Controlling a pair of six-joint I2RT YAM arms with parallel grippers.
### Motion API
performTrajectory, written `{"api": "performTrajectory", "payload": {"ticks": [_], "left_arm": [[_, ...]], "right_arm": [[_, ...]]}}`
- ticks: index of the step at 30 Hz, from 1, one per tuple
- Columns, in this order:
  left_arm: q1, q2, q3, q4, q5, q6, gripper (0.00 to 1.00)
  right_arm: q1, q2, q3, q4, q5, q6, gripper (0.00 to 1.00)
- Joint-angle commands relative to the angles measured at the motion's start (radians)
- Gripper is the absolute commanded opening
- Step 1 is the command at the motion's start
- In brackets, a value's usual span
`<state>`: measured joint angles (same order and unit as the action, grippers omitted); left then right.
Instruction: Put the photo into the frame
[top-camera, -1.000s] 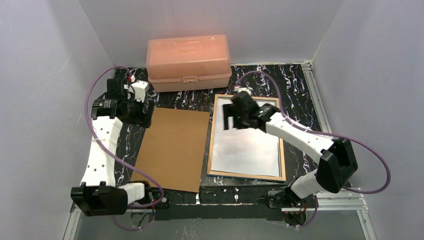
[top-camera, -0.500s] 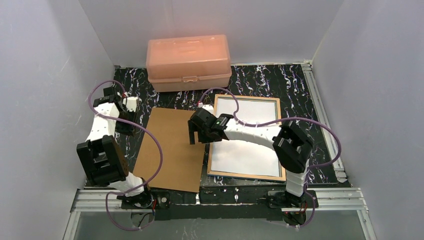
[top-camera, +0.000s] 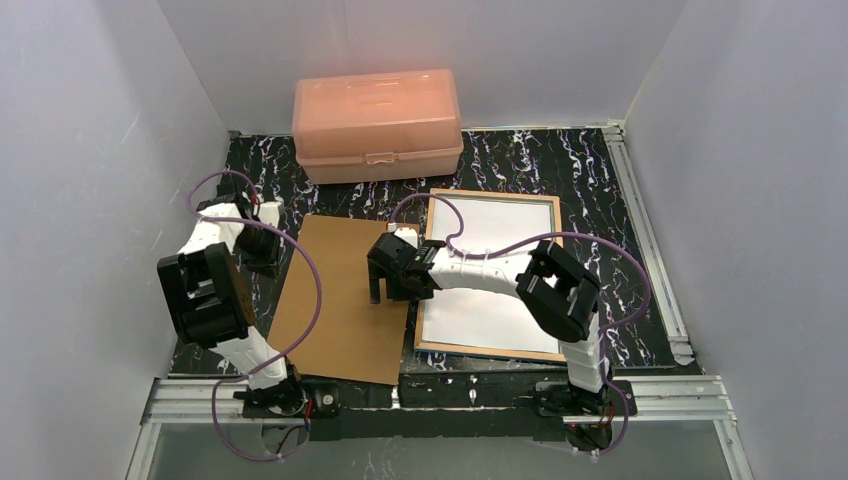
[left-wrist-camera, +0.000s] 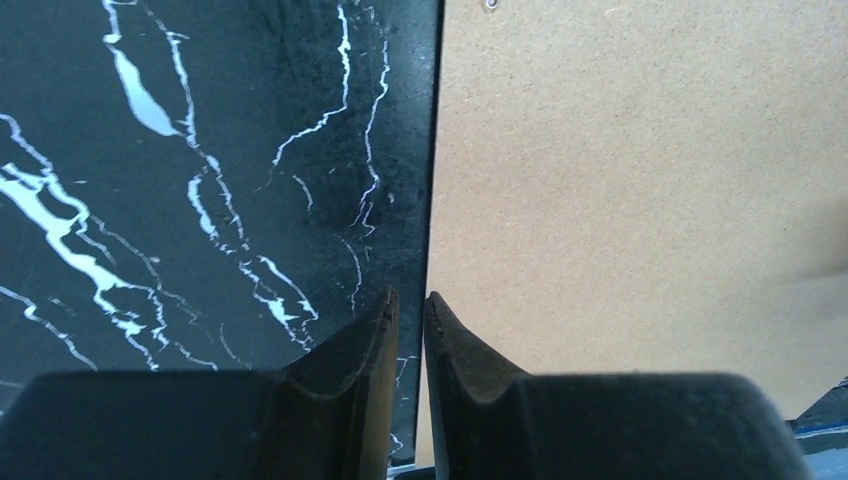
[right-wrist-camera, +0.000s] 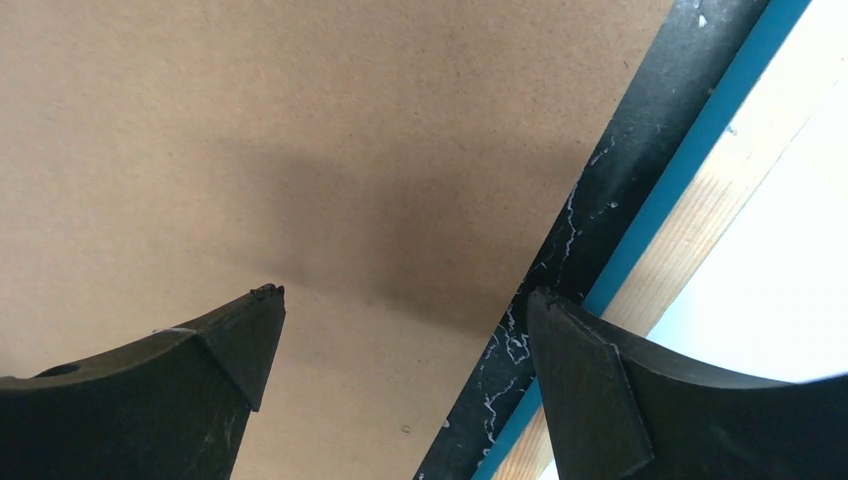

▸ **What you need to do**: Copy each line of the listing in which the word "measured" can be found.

▸ **Solution to this task**:
- Joint-angle commands relative to the angles measured at the motion's start (radians)
`<state>`: measured joint angles (same order and unit as the action, grippers omitted); left then right.

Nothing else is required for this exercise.